Aye, just hit a major slowdown 2:00-2:30 AM GMT...we're trying to see what else we can do.

Hell, maybe we should just delete some forums altogether, no?


I keed, I keed.


----------



## lagger

yes every social forum would fix it.


----------



## 36979999_acb

^ Not going to happen, Also they'd be flooded by complaints of "GIVE US BACK THE LOUNGE!!!" which would probably amount to the amount of traffic that you'd have lost by getting rid of the forums in the first place


----------



## MazDan

TheLoveBandit said:


> Hell, maybe we should just delete some forums altogether, no?



This suggestion is actually one that really should be given some very serious thought.

Currently we have a situation whereby we are struggling to get the HR message out there.

By far the biggest problem is all the social riff raff.

But lets not just remove it altogether.......lets allow them to move to there own site so they are no longer a burden to the HR message.


----------



## jelyse69

Yeah my internet works perfectly. It's only Bluelight that won't load/ runs super slowly...


----------



## amapola

I think we need to get some Russians toggling the power switch 

just for size

*NSFW*:


----------



## nomy

Jeez guys, this is getting impossible now. Last night (GMT), I just gave up and went elsewhere.
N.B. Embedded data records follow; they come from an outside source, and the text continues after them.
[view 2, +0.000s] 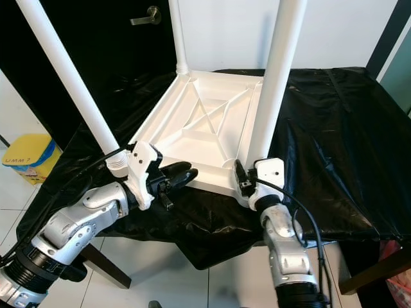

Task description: Building children table

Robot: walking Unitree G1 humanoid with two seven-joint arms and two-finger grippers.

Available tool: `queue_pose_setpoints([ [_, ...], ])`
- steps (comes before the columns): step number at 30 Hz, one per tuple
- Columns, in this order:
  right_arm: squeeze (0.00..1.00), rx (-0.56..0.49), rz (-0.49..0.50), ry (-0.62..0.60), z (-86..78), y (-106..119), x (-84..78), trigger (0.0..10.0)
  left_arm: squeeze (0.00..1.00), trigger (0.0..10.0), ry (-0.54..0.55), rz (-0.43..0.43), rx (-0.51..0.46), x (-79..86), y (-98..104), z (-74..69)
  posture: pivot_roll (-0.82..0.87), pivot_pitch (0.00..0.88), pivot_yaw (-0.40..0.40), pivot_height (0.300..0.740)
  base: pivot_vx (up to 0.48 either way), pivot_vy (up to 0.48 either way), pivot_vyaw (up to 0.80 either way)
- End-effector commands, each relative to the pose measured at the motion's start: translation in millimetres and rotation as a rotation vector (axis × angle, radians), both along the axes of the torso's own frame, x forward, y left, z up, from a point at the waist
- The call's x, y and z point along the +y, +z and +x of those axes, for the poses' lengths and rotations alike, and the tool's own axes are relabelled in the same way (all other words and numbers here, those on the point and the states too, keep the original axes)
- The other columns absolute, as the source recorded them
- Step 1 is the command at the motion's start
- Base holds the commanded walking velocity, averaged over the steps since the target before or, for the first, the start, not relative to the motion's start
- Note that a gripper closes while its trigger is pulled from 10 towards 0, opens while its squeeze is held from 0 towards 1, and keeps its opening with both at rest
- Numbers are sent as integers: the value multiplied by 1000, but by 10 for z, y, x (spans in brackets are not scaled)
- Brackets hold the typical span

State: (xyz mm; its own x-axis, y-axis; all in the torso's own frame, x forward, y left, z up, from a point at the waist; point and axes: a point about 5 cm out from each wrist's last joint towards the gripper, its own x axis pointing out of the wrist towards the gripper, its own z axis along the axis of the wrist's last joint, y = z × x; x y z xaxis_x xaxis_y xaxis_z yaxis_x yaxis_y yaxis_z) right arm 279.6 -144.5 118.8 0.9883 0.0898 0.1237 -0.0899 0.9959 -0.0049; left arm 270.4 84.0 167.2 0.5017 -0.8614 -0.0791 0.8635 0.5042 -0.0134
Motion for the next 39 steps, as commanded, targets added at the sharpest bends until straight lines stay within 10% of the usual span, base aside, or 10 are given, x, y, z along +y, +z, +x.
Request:
queue_pose_setpoints([
  [1, 0, 77, 36, -42, -44, -144, 71, 10000, 0, 10000, -245, -18, 5, -12, 13, -83, -62, 0, 30, 740, 0, 0, 0],
  [13, 0, 35, 25, -27, -88, -43, 205, 10000, 0, 10000, -246, -20, -5, -35, 34, -66, -70, 0, 24, 740, 0, 0, 0],
  [14, 310, 31, 29, -31, -90, -32, 194, 10000, 0, 10000, -248, -21, -5, -40, 34, -66, -70, 0, 23, 740, 0, 0, 0],
  [16, 310, 31, 32, -33, -92, -26, 171, 10000, 0, 10000, -248, -21, -5, -41, 34, -67, -70, 0, 22, 740, 0, 0, 0],
  [17, 1000, 24, 32, -16, -95, -4, 129, 10000, 0, 10000, -245, -23, -6, -40, 41, -64, -70, 0, 14, 740, 0, 0, 0],
  [36, 1000, -22, -27, 235, -76, 163, -118, 10000, 0, 10000, -233, -30, -12, -38, 67, -59, -73, 4, 7, 740, 0, 0, 0],
  [37, 220, -20, -40, 280, -67, 175, -141, 10000, 0, 10000, -231, -31, -13, -36, 71, -56, -74, 4, 11, 740, 0, 0, 0],
  [38, 0, -12, -52, 325, -60, 177, -159, 10000, 0, 10000, -230, -30, -13, -33, 73, -54, -75, 7, 13, 740, 0, 0, 0],
  [39, 0, -12, -52, 325, -60, 177, -159, 10000, 0, 10000, -230, -30, -13, -33, 73, -54, -75, 7, 13, 740, 0, 0, 0],
])
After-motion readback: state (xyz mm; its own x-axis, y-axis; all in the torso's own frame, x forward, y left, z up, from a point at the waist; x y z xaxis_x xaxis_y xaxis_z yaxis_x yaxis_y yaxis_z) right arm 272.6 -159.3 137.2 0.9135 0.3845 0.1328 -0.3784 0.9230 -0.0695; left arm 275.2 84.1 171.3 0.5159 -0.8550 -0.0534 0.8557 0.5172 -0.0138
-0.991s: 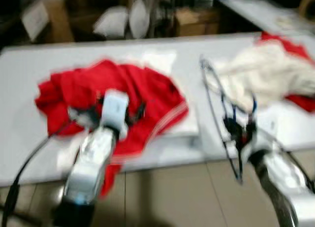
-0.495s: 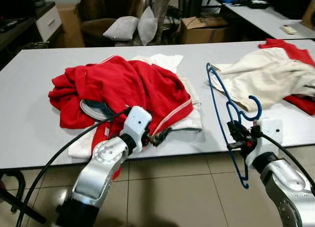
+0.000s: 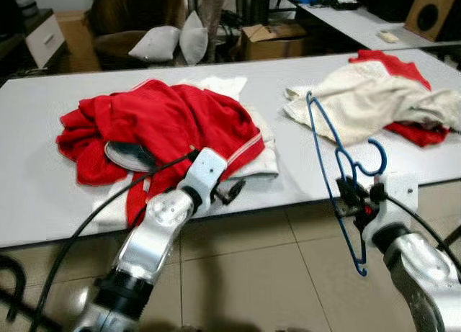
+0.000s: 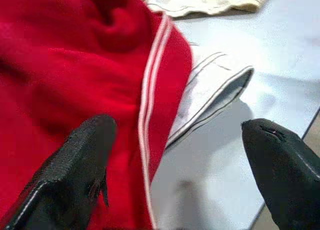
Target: Hang hanger
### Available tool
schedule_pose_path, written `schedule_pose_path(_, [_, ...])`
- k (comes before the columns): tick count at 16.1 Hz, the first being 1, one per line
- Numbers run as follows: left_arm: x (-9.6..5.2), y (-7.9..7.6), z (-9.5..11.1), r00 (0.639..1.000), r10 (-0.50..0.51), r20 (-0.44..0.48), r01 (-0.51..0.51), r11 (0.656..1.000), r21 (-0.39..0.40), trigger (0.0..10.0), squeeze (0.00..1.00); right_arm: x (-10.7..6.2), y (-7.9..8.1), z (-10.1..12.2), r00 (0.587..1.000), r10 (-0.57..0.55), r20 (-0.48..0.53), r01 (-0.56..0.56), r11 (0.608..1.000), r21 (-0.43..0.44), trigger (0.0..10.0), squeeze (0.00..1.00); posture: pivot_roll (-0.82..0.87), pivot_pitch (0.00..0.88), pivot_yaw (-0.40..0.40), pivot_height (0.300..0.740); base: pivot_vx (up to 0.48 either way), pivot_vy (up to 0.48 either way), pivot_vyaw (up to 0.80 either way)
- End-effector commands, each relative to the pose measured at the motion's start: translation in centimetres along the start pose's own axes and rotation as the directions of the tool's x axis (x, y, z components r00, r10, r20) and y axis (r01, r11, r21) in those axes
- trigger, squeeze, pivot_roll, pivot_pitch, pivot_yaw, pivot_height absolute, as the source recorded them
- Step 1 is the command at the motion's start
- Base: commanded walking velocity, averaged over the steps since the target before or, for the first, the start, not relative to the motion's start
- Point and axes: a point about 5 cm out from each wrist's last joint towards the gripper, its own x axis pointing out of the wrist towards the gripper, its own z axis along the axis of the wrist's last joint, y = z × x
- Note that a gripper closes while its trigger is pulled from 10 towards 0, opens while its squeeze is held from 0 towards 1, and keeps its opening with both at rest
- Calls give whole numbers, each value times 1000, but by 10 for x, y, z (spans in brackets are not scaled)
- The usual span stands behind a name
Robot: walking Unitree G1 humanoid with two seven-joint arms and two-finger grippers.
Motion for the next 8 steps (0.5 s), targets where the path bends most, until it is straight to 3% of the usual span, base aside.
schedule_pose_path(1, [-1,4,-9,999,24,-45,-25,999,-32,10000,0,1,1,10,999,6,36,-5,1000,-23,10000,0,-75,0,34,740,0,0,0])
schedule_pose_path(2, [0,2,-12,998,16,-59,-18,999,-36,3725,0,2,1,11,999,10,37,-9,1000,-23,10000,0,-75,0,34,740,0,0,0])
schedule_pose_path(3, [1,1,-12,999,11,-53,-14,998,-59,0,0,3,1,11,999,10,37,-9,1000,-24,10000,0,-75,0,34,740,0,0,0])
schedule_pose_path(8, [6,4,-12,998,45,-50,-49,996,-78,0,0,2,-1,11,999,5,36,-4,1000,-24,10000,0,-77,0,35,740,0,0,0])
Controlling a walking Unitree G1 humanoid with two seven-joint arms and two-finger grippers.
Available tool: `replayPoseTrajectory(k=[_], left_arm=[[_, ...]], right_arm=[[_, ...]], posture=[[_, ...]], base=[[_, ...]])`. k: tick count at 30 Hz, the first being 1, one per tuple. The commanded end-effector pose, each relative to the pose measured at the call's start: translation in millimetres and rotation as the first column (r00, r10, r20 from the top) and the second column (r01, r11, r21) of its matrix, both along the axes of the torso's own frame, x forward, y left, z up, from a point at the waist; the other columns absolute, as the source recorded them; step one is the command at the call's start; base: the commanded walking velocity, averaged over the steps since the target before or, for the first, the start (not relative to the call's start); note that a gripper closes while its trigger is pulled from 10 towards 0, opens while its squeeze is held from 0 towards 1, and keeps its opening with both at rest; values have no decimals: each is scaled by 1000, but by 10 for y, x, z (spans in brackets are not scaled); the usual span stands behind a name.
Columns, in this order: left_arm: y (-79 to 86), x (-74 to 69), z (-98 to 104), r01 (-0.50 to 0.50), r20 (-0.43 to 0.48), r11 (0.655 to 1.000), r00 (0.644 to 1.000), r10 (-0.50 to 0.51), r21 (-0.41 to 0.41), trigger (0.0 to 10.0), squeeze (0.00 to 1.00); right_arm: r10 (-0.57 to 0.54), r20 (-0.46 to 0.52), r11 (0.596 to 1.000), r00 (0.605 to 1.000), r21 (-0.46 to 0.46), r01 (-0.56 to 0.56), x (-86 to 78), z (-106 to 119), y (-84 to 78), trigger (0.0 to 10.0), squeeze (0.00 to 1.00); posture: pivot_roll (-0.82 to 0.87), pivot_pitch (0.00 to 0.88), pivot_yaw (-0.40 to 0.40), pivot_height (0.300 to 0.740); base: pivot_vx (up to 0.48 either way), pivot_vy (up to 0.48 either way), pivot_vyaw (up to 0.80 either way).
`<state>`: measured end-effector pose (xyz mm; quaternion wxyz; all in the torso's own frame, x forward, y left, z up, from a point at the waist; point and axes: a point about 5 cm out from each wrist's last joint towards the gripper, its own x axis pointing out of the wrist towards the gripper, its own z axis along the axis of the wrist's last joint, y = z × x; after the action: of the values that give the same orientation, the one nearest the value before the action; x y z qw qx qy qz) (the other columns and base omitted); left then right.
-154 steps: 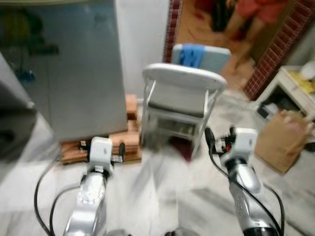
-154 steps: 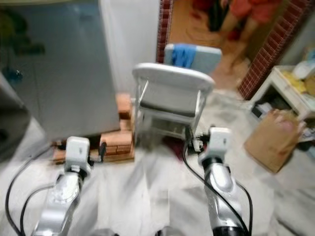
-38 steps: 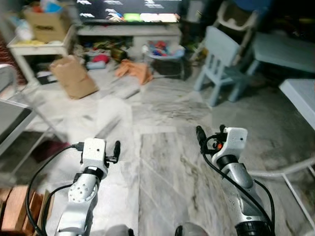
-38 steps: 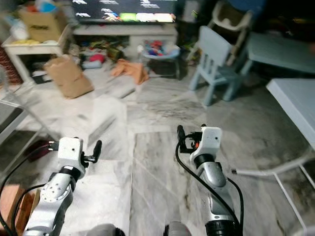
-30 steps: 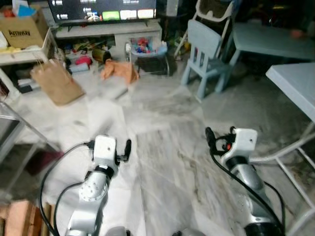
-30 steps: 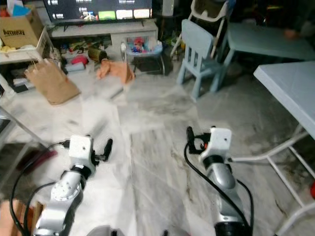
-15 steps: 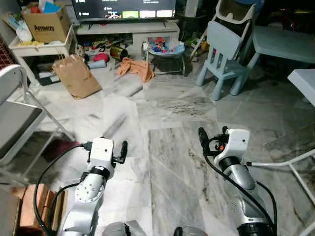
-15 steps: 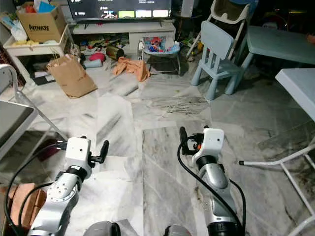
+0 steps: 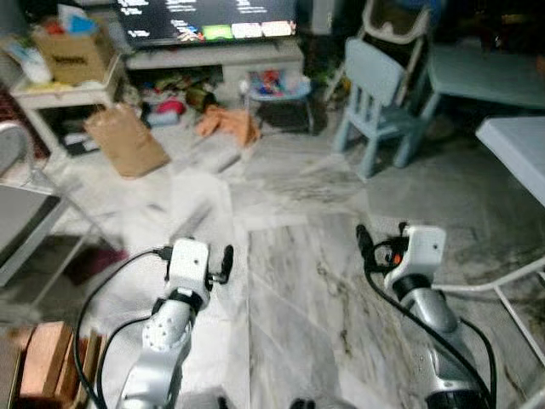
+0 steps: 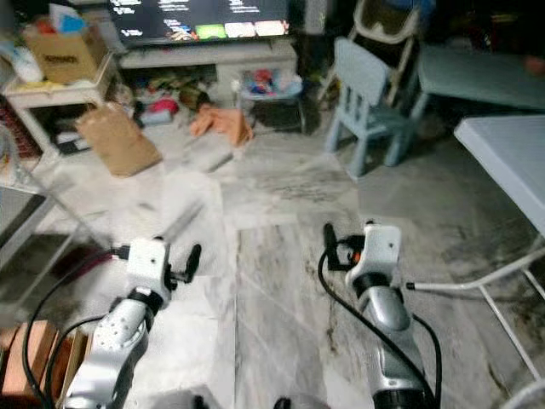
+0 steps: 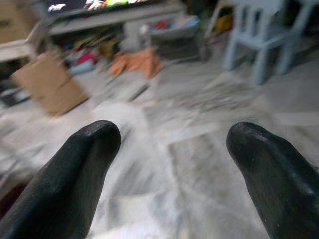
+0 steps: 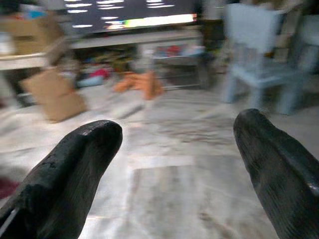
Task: Restocking fridge
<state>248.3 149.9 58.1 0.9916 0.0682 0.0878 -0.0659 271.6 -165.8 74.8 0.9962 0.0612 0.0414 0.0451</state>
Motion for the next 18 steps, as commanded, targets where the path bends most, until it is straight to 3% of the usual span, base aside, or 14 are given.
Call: replayPoseTrajectory(k=[1, 9, 12, 18], left_arm=[[-44, 4, 6, 0, 2, 1000, 1000, 0, -7, 10000, 0], [-32, 3, -7, -1, -1, 1000, 1000, 1, -1, 10000, 0], [-2, -2, -8, -12, 2, 1000, 1000, 12, 5, 10000, 0], [108, -49, -48, -50, -7, 998, 999, 50, 23, 10000, 0]], right_arm=[[0, 13, 1000, 1000, -14, 0, 13, 36, -48, 10000, 0], [-1, 14, 1000, 1000, -15, 1, 20, 38, -56, 10000, 0], [-11, 14, 1000, 1000, -15, 11, 22, 40, -65, 10000, 0], [-93, -21, 995, 995, -39, 92, -13, -18, -142, 10000, 0]], posture=[[51, 38, -10, 740], [50, 31, -9, 740], [50, 30, -9, 740], [48, 28, -4, 740]], base=[[0, -382, 781], [0, -276, 773], [0, 0, 463], [0, 0, 0]])
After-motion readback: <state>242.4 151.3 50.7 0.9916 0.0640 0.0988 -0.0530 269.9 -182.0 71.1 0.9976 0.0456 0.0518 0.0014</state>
Now that's a sad reflection if others do the same...


----------



## addictivepersona

Yeah, last night it was pretty bad around 8p EST... Lasted quite awhile... :-/


----------



## fizzle

We appreciate everyones patience with this. Believe me, all of staff is aware of it as we are all having the same problems, it makes it difficult for any of us to get anything done. All I can tell you is that admin are working on it. Even they arent entirely sure of the exact cause, they've looked in to several things and cant seem to pinpoint any single issue, but I promise you that they are trying.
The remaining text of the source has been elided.